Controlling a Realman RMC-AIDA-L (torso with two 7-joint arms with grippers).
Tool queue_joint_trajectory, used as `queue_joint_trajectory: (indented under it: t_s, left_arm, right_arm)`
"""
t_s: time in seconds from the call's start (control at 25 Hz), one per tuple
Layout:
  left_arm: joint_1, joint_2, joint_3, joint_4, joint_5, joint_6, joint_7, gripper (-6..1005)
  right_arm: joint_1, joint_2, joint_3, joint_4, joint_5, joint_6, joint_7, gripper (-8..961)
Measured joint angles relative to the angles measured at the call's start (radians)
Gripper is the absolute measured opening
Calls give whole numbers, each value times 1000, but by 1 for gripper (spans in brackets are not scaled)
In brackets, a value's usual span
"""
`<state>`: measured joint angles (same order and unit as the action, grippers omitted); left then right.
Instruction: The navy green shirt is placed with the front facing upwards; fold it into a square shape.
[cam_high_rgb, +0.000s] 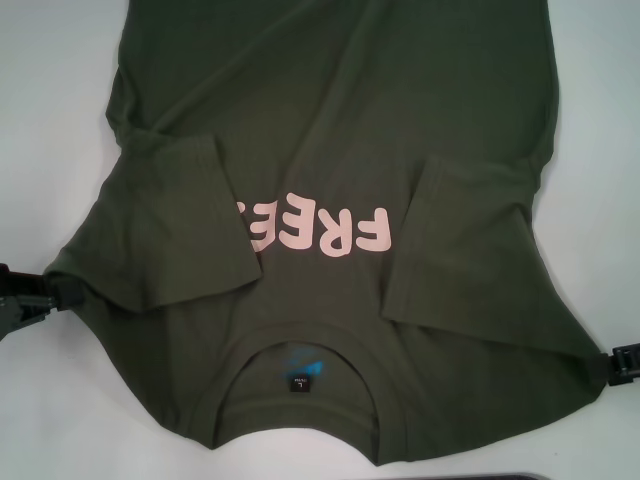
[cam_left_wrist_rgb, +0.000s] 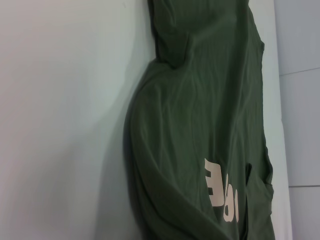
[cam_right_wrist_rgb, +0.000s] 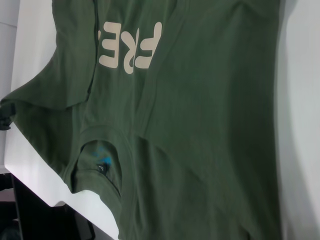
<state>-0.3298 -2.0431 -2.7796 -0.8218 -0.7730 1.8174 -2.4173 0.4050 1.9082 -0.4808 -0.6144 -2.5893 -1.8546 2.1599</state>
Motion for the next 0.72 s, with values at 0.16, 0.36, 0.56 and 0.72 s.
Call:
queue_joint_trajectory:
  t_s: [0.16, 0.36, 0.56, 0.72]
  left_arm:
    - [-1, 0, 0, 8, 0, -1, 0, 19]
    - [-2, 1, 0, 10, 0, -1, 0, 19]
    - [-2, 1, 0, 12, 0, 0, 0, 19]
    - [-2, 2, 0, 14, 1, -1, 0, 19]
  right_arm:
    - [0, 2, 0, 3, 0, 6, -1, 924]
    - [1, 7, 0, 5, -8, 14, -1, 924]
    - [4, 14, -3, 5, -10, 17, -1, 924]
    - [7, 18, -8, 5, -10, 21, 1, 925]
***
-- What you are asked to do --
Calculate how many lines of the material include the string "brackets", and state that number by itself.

-- Exercise response --
2